The repository creates and returns a Flow that the app "subscribes" to in order to be notified of further updates. The Flow will be updated with relevant data and a status (loading, success or failure). The status allows the UI to update its state accordingly. For example, for the loading status, the UI can display a loading bar.

Here are the operations that are generally done by the repository module:

  1. The process starts when the rest of the app calls-in the repository.
  2. The repository starts by calling the DB module which will fetch the data stored in the DB.
  3. The DB module exposes suspend functions. Each function used to query data returns a Flow so that it can be observed. This allows the Flow to be updated automatically whenever the related data change in the database.
  4. The query finishes and the Flow is updated with cached data and a "loading" status. The app should have displayed a loading state by now.
  5. The repository calls the API module to start fetching data from the webservice.
  6. The webservice returns a response. If the call succeeded, the repository updates the DB with the new data. The Flow is also updated with a "success status" and new data coming from the DB. If the call failed, the Flow is updated with a "failure" status.

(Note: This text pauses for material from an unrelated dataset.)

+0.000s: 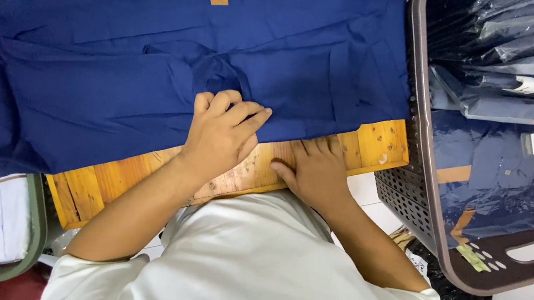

How to deliver the data and its status?

To do so, use the Resource class. It encapsulates both the data and its state.

class Resource<T> private constructor(val status: Status, val data: T?, val message: String?) {
    enum class Status {
        SUCCESS,
        ERROR,
        LOADING
    }

    companion object {
        fun <T> success(data: T): Resource<T> = Resource(Status.SUCCESS, data, null)
        fun <T> error(msg: String, data: T?): Resource<T> = Resource(Status.ERROR, data, msg)
        fun <T> loading(data: T?): Resource<T> = Resource(Status.LOADING, data, null)
    }

    ...
}

Use one of the static methods to create a Resource instance. For example, to encapsulate a data called "myData" and a loading status, you can do like so:

Resource.loading(myData)

DB

The shared classes uses the expect / actual mechanism. Here is an example :

expect class DashboardCardDatabase {
    fun dashboardCards(): Flow<List<DashboardCard>>
    ...
}

Each platform needs to provide an actual implementation. For example, Android makes use of Room to implement the methods.

actual class DashboardCardDatabase @Inject constructor(
    private val dao: DashboardCardDao
) : DashboardCardDatabase {
    actual fun dashboardCards(): Flow<List<DashboardCard>> = dao.getAll()
        .map { entities ->
            entities.toDashboardCards()
        }

    ...
}

For reference, here it's the DAO for the actual Room database:

@Dao
interface DashboardCardDao {
    @Query("SELECT * FROM dashboardcardentity ORDER BY position")
    fun getAll(): Flow<List<DashboardCardEntity>>

    ...
}

Take note that the method getAll returns a Flow which is part of Kotlin Coroutines.

API

This projects uses Ktor to make API calls. The HTTP Client supports several platforms using the experimental multiplatform support of Kotlin.

Addendum

Coroutines in Kotlin/Native

You should be aware of Kotlin/Native's concurrency model when working with coroutines in Kotlin/Native.